Clinical and pathological features in children diagnosed with primary focal segmental glomerulosclerosis after repeated renal biopsy
10.3760/cma.j.cn441217-20211208-00094
- VernacularTitle:重复肾活检诊断为原发性局灶节段性肾小球硬化症患儿的临床病理表现
- Author:
Zhiqiang ZHANG
1
;
Yingchao PENG
;
Lili JIA
;
Chunlin GAO
;
Zhengkun XIA
Author Information
1. 东部战区总医院儿科,南京 210016
- Keywords:
Glomerulosclerosis, focal segmental;
Child;
Nephrotic syndrome;
Kidney pathology
- From:
Chinese Journal of Nephrology
2022;38(8):657-663
- CountryChina
- Language:Chinese
-
Abstract:
Objective:To analyze the clinical and pathological characteristics in children diagnosed with primary focal segmental glomerulosclerosis (FSGS) after repeated renal biopsy.Methods:The clinicopathological data of children who ever experienced renal biopsy in Jinling Hospital from January 1, 2000 to December 31, 2020 were retrospectively reviewed.

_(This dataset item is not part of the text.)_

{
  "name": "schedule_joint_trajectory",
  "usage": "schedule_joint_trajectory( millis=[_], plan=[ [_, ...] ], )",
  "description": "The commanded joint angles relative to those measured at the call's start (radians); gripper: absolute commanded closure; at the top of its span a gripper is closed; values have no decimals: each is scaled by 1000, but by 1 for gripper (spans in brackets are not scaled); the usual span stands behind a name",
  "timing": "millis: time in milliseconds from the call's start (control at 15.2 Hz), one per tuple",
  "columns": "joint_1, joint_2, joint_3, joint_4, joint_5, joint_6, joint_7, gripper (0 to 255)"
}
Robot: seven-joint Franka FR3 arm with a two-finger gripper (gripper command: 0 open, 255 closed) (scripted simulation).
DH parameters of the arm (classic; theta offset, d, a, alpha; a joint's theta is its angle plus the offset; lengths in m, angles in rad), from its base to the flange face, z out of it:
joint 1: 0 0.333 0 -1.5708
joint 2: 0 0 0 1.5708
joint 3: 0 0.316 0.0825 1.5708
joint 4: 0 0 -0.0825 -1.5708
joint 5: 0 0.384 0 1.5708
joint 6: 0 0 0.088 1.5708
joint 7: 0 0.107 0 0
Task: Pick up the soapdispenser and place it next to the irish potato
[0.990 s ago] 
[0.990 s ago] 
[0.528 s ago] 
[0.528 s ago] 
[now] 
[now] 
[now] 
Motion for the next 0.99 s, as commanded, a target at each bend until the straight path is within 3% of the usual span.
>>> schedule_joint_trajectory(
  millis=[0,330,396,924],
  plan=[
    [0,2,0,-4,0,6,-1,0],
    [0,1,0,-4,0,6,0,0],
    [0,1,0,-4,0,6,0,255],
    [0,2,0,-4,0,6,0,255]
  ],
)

Clinical manifestations, pathological characteristics and treatment responses were analyzed.Results:Of the 34 enrolled patients, there were 22 males and 12 females. The median age of the first renal biopsy was 14 years old (1-18 years old), and the median interval between repeat renal biopsy and first renal biopsy was 6 months (1-151 months). Thirty-one showed nephrotic syndrome, of which 22 had microscopic hematuria, and 4 had elevated serum creatinine. Among the other 3 patients, 2 had hematuria and proteinuria, and 1 had proteinuria. In the first renal biopsy, 16 cases were diagnosed as minimal change disease, 14 cases were diagnosed as mesangial proliferative glomerulonephritis, 2 cases were diagnosed as IgA nephropathy, and 2 cases were diagnosed as IgM nephropathy. All 34 children showed poor responses to hormone and immunosuppressive therapies. The pathological features of the first renal biopsy in some patients were adhesion (2/34), decreased loop podocyte attachment (2/34), peripheral loop extension to the urinary pole (2/34), renal tubular reflux (4/34), capillary thrombosis (2/34) and IgM deposition (12/34).Conclusions:The initial diagnosis of FSGS is difficult, and the lesions are atypical and easily misdiagnosed. The patients have poor responses to hormone and immunosuppressive therapies. For patients with the pathological changes of adhesion, decreased loop podocyte attachment, peripheral loop extension to the urinary pole, renal tubular reflux, capillary thrombosis and IgM deposition, follow-up is required, and if necessary, repeat renal biopsy needs be performed to determine whether it is FSGS.